# AIM OF THE TASK
Please give the records below again in full, exactly, with the images left out.

# INFORMATION SHOWN
<<<<

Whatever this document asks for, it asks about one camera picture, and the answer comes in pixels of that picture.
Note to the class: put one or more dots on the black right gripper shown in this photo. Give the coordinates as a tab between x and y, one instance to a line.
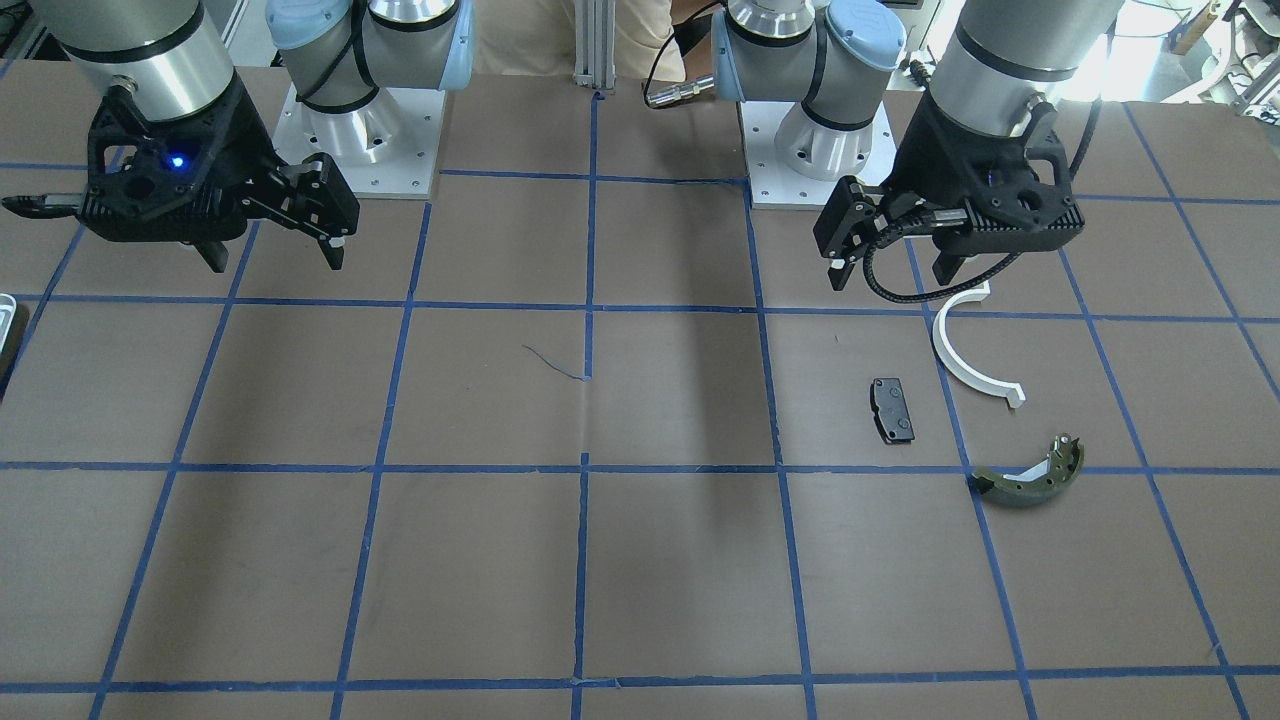
243	150

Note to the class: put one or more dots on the olive brake shoe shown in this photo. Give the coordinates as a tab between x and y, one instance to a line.
1046	480

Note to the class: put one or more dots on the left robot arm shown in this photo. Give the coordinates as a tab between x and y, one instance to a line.
836	63

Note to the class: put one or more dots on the aluminium frame post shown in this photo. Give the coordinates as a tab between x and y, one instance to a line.
595	39

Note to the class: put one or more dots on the black brake pad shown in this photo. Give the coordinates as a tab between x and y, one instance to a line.
890	411

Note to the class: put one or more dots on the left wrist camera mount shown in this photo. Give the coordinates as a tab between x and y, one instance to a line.
1016	190

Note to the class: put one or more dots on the white curved plastic part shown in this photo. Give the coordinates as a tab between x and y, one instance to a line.
1011	392

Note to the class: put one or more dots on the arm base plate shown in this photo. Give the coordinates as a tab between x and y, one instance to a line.
793	163
387	150

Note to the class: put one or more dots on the person in beige shirt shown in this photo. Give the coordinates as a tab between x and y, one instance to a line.
538	38

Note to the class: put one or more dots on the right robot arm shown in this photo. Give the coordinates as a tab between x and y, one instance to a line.
339	53

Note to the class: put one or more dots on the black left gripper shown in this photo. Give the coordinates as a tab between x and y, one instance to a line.
921	160

>>>>

# EXERCISE OUTPUT
Whatever this document asks for, it asks about one camera picture, and the answer comes in pixels of that picture.
Note to the class: put one or more dots on the black right gripper shown in this photo. Give the coordinates as a tab between x and y, one instance to a line.
243	150

Note to the class: put one or more dots on the olive brake shoe shown in this photo. Give the coordinates as a tab between x and y, one instance to a line.
1046	480

Note to the class: put one or more dots on the left robot arm shown in this photo. Give the coordinates as a tab between x and y, one instance to a line.
836	63

Note to the class: put one or more dots on the aluminium frame post shown in this photo. Give the coordinates as a tab between x and y, one instance to a line.
595	39

Note to the class: put one or more dots on the black brake pad shown in this photo. Give the coordinates as a tab between x and y, one instance to a line.
890	411

Note to the class: put one or more dots on the left wrist camera mount shown in this photo. Give the coordinates as a tab between x and y, one instance to a line.
1016	190

Note to the class: put one or more dots on the white curved plastic part shown in this photo. Give the coordinates as a tab between x and y, one instance to a line.
1011	392

Note to the class: put one or more dots on the arm base plate shown in this photo. Give the coordinates as a tab between x and y, one instance to a line.
793	163
387	150

Note to the class: put one or more dots on the person in beige shirt shown in this photo. Give the coordinates as a tab between x and y, one instance to a line.
538	38

Note to the class: put one or more dots on the right robot arm shown in this photo. Give the coordinates as a tab between x and y, one instance to a line.
339	53

Note to the class: put one or more dots on the black left gripper shown in this photo. Give the coordinates as a tab between x and y, one instance to a line.
921	160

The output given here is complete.